Exercise requirements: The answer must consist of every line below that holds the word "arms".

Records shown:
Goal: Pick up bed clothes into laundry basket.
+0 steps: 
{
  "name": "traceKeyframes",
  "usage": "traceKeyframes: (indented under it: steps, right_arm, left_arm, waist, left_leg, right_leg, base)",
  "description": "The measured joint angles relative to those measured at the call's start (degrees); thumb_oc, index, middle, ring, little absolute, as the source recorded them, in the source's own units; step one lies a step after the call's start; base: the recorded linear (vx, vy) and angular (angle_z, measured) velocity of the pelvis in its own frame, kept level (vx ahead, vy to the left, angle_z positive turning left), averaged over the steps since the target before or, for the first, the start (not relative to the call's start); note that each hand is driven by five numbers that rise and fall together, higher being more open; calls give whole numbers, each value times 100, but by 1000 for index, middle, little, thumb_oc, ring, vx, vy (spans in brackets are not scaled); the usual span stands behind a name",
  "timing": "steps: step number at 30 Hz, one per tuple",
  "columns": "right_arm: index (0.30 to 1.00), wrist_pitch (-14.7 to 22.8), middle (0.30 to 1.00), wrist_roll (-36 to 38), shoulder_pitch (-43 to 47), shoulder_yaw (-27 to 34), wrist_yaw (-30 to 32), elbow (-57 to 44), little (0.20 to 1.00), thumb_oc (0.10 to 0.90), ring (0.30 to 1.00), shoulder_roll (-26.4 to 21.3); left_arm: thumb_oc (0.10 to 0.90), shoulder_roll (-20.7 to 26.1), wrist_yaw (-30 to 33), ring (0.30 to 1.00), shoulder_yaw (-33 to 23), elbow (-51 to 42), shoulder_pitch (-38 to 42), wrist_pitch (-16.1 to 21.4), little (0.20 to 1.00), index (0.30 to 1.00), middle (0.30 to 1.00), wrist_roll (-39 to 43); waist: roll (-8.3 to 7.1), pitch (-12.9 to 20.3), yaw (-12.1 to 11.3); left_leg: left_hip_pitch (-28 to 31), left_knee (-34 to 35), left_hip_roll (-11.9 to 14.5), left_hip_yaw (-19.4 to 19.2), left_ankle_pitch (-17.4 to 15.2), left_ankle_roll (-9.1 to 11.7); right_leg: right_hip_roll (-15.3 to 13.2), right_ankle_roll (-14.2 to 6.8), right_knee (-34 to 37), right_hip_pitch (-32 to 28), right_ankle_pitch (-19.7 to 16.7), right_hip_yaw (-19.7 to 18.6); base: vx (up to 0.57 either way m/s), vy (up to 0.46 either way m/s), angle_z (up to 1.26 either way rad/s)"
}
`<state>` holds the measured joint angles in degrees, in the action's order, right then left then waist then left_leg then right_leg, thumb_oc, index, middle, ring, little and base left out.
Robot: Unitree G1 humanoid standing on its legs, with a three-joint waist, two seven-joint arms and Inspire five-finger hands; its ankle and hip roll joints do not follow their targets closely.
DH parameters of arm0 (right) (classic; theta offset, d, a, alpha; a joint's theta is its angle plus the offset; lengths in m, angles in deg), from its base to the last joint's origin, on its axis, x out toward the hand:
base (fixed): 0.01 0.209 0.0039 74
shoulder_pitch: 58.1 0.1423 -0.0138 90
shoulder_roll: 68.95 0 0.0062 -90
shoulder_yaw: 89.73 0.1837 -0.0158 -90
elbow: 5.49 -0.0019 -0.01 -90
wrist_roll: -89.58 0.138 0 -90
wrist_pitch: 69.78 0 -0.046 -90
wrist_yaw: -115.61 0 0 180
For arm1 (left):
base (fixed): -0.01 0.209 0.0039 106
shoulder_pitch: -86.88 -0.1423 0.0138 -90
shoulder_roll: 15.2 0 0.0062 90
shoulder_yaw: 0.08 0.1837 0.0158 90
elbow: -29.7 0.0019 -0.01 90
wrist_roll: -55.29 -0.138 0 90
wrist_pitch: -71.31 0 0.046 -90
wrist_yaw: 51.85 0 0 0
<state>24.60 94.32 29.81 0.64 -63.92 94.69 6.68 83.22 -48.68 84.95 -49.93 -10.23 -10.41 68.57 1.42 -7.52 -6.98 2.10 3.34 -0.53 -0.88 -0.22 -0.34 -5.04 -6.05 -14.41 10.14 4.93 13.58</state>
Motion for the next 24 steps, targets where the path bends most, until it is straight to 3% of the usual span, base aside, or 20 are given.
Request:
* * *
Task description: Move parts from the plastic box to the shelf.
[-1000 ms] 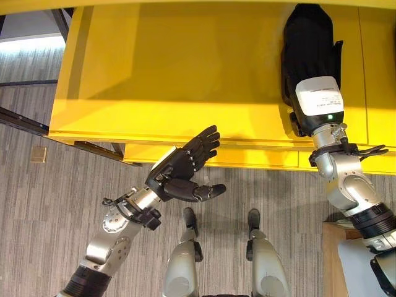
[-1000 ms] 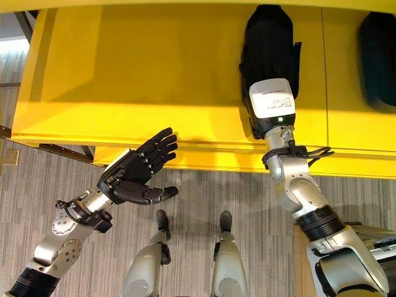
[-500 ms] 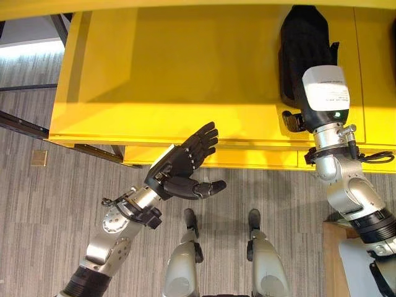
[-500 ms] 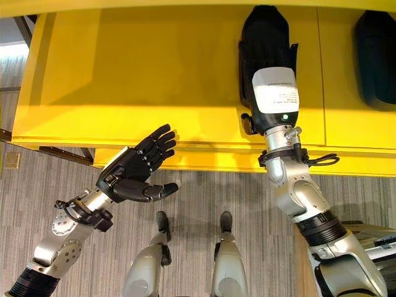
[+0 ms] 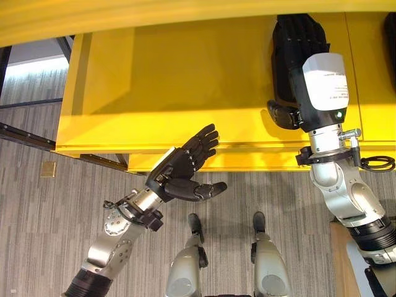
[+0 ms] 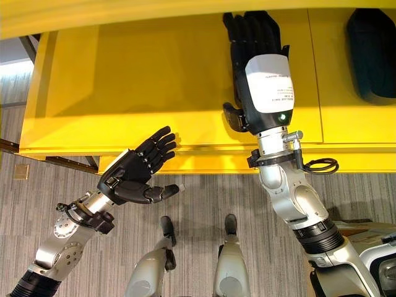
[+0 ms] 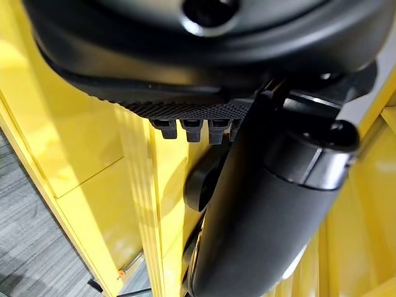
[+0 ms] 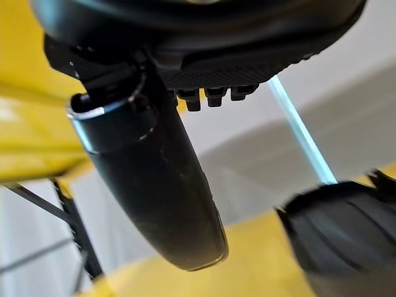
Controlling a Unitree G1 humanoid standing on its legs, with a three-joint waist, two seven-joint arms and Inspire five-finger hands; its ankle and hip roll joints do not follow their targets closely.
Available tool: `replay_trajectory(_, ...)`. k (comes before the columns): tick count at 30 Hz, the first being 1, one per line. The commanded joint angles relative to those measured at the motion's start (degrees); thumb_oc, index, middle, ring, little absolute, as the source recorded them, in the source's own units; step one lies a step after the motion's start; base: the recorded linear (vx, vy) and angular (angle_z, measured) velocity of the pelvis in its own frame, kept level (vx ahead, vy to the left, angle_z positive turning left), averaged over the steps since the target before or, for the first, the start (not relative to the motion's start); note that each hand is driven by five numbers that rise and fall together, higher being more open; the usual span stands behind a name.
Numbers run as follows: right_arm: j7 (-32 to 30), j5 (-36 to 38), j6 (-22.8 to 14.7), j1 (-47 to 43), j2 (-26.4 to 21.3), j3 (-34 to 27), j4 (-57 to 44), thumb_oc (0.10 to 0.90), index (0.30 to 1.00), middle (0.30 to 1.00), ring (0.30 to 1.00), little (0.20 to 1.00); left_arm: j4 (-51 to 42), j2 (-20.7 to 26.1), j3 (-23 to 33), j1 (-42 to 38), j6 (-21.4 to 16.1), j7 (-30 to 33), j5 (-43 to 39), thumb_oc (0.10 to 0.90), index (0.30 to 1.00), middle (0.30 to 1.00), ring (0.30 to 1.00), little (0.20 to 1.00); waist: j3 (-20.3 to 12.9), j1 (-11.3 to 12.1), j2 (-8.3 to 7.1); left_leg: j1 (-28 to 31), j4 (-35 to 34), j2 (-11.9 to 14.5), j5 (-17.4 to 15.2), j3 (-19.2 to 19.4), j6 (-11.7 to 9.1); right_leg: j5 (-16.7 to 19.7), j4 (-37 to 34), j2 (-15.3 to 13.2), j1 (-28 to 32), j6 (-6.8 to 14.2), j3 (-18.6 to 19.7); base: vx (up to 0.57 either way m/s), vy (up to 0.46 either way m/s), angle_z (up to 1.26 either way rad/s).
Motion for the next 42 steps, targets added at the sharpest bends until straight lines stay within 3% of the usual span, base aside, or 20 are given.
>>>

Problem solution:
Robot: Unitree G1 humanoid standing on its legs, with a three-joint waist, two seven-joint arms and Inspire five-finger hands; its ankle and hip roll joints do not follow their targets closely.
Controlling a Unitree G1 humanoid standing on its legs, with a three-joint waist, two seven-joint arms and Inspire five-finger hands; its ankle and hip roll joints do not follow their targets closely.

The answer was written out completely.